Markets were cheered by news that US Treasury Secretary Steven Mnuchin invited his Chinese counterparts back to the table even though President Donald Trump tempered market expectations, tweeting the US is "under no pressure to make a deal with China."
Trade tensions between the two nations have weighed on currencies like the kiwi, given New Zealand's dependence on exports.
Tim Kelleher, head of institutional foreign exchange sales at ASB Bank, said the risk is that the kiwi continues to "squeeze (higher) given the positioning."
He noted that the market is quite long US dollars right now, which could mean the kiwi gets a lift if that positioning reverses at all. Long positioning is when a trader bets an asset will lift in value.
Overall, the "trade stuff seems slightly more positive," he said. Looking ahead, investors will be watching for US retail sales data, industrial production and the September University of Michigan consumer sentiment report.
Domestically the next big event is the second quarter gross domestic product data, due next Thursday, which may be stronger than the central bank anticipates.

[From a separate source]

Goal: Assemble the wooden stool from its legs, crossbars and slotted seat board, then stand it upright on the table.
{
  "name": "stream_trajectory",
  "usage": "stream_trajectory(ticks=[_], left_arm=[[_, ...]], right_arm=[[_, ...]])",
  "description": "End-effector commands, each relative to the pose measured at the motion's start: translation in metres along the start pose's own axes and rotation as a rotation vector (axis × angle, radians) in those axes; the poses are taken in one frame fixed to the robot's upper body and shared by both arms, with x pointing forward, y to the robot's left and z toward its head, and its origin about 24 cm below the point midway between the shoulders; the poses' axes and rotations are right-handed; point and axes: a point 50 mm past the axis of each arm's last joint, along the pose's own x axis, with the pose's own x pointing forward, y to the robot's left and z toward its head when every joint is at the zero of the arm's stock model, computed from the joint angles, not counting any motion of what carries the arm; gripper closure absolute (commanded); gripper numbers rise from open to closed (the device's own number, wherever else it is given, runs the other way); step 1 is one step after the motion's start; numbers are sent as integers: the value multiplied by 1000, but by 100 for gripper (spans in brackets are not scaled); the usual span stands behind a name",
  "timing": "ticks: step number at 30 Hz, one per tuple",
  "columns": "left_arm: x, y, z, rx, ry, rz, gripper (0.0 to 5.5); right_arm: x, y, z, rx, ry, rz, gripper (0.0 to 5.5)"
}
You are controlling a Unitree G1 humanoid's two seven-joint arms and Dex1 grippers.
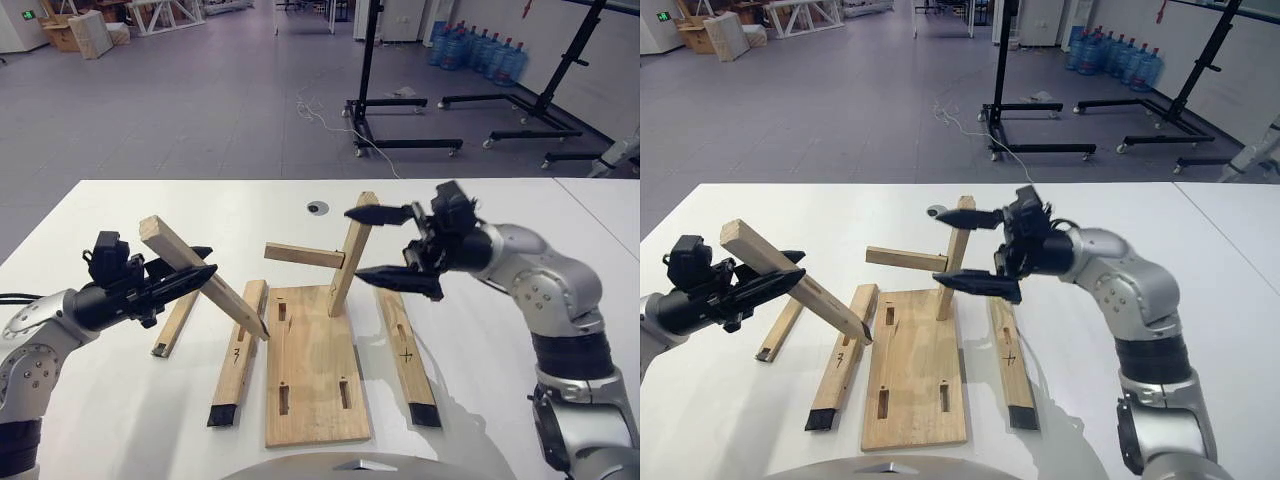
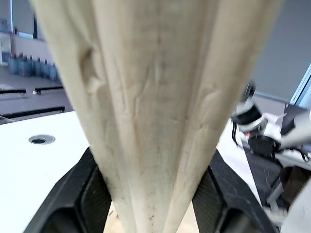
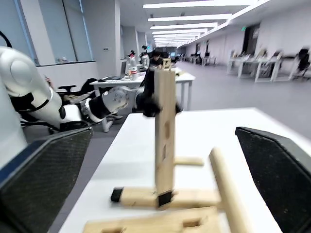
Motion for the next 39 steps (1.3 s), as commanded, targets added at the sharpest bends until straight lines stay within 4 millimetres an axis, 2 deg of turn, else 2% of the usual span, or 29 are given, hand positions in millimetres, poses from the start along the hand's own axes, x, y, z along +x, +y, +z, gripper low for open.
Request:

Second quarter gross domestic product grew 0.8 per cent for an annual gain of 2.5 per cent, according to a Bloomberg survey of 16 economists. The Reserve Bank forecast 0.5 per cent quarterly growth.
A stronger number should calm expectations for a possible rate cut this year, which will help shore up the kiwi.
The local currency rose to 4.5124 Chinese yuan from 4.4868 yuan yesterday. It increased to 91.50 Australian cents from 91.15 cents and was at 56.30 euro cents from 56.33 cents yesterday. It traded at 50.19 British pence from 50.23 pence. The kiwi rose to 73.64 yen from 73.03 yen.
New Zealand's two-year swap rate was unchanged at 1.97 per cent while 10-year swaps rose 1 basis point to 2.82 per cent.